▸ What you need to do: Beginning with the first line below, please repeat the material exactly, ending with the line that includes "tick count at".

▸ Recorded information:
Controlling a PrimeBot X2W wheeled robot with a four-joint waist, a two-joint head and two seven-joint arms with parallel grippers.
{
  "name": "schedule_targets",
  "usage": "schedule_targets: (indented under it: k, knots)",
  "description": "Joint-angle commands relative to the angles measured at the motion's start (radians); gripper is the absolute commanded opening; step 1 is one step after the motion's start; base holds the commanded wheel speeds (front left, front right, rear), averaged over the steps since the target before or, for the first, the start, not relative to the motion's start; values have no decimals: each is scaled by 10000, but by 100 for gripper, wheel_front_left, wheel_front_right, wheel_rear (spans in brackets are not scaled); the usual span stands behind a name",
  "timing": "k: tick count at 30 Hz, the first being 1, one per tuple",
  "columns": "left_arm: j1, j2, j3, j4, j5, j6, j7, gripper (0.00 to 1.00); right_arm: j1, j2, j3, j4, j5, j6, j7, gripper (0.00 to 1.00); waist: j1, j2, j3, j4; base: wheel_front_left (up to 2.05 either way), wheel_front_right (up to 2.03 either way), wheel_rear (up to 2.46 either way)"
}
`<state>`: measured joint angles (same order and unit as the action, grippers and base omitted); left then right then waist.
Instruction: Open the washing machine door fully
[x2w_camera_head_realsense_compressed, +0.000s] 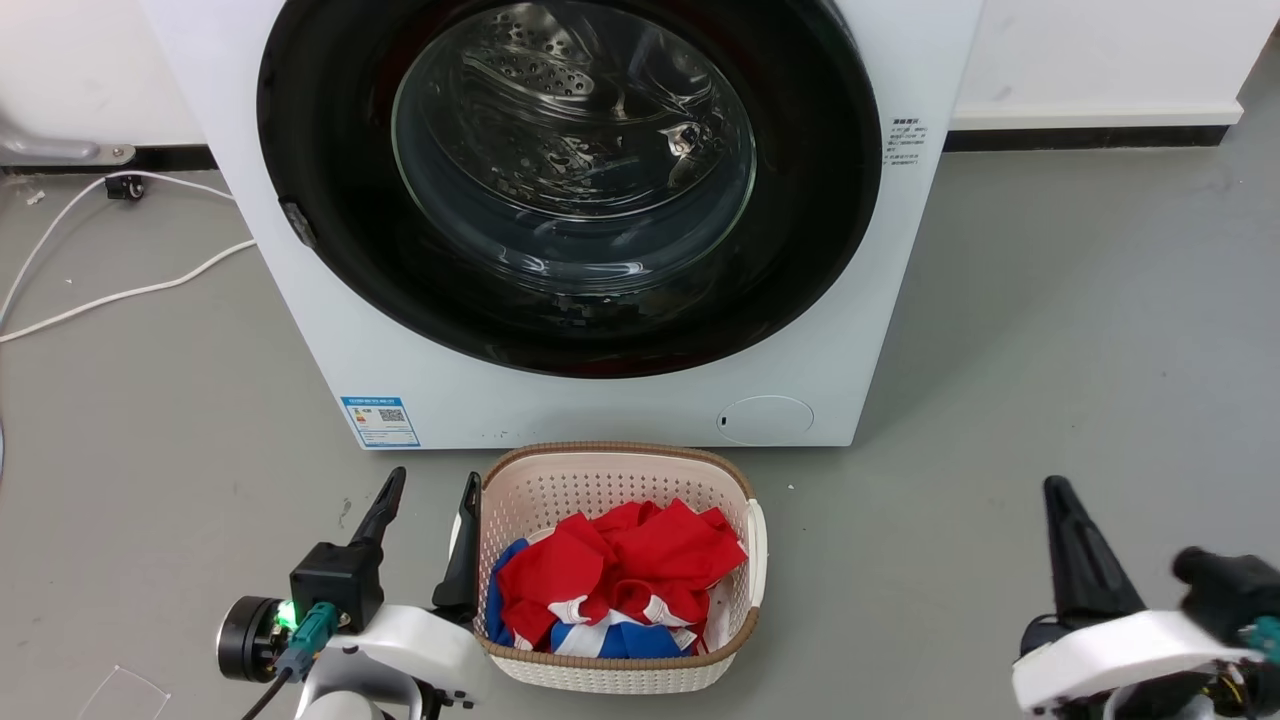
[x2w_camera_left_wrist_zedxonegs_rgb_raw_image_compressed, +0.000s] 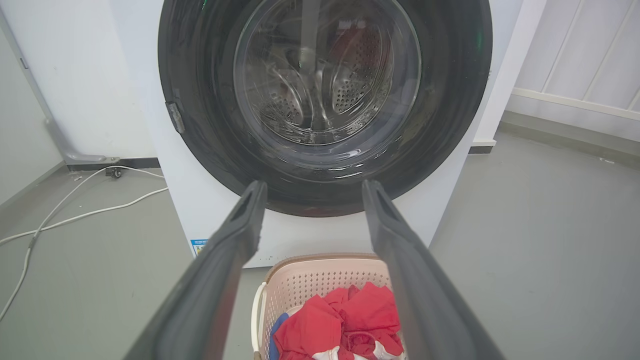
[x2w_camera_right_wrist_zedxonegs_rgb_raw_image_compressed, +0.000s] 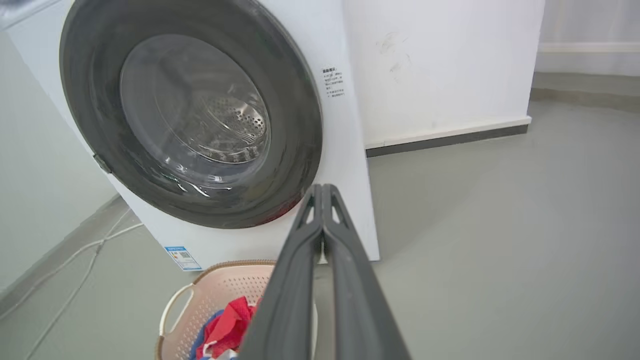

▸ Solution to the exercise:
Controlling a PrimeBot X2W wheeled robot with a four-joint waist, a two-joint head and two seven-joint arms with parallel grippers.
{
  "name": "schedule_targets",
  "usage": "schedule_targets: (indented under it: k, knots)",
  "description": "Joint-angle commands relative to the angles measured at the motion's start (radians); gripper is the absolute commanded opening; step 1 is one step after the motion's start; base holds the commanded wheel speeds (front left, front right, rear), averaged over the steps since the target before or, for the first, the start, not relative to the motion's start; values have no decimals: each is scaled by 10000, but by 100 for gripper, wheel_front_left, wheel_front_right, wheel_rear (spans in brackets are not scaled); the usual span stands behind a name",
  "timing": "k: tick count at 30 Hz, the first being 1, one per tuple",

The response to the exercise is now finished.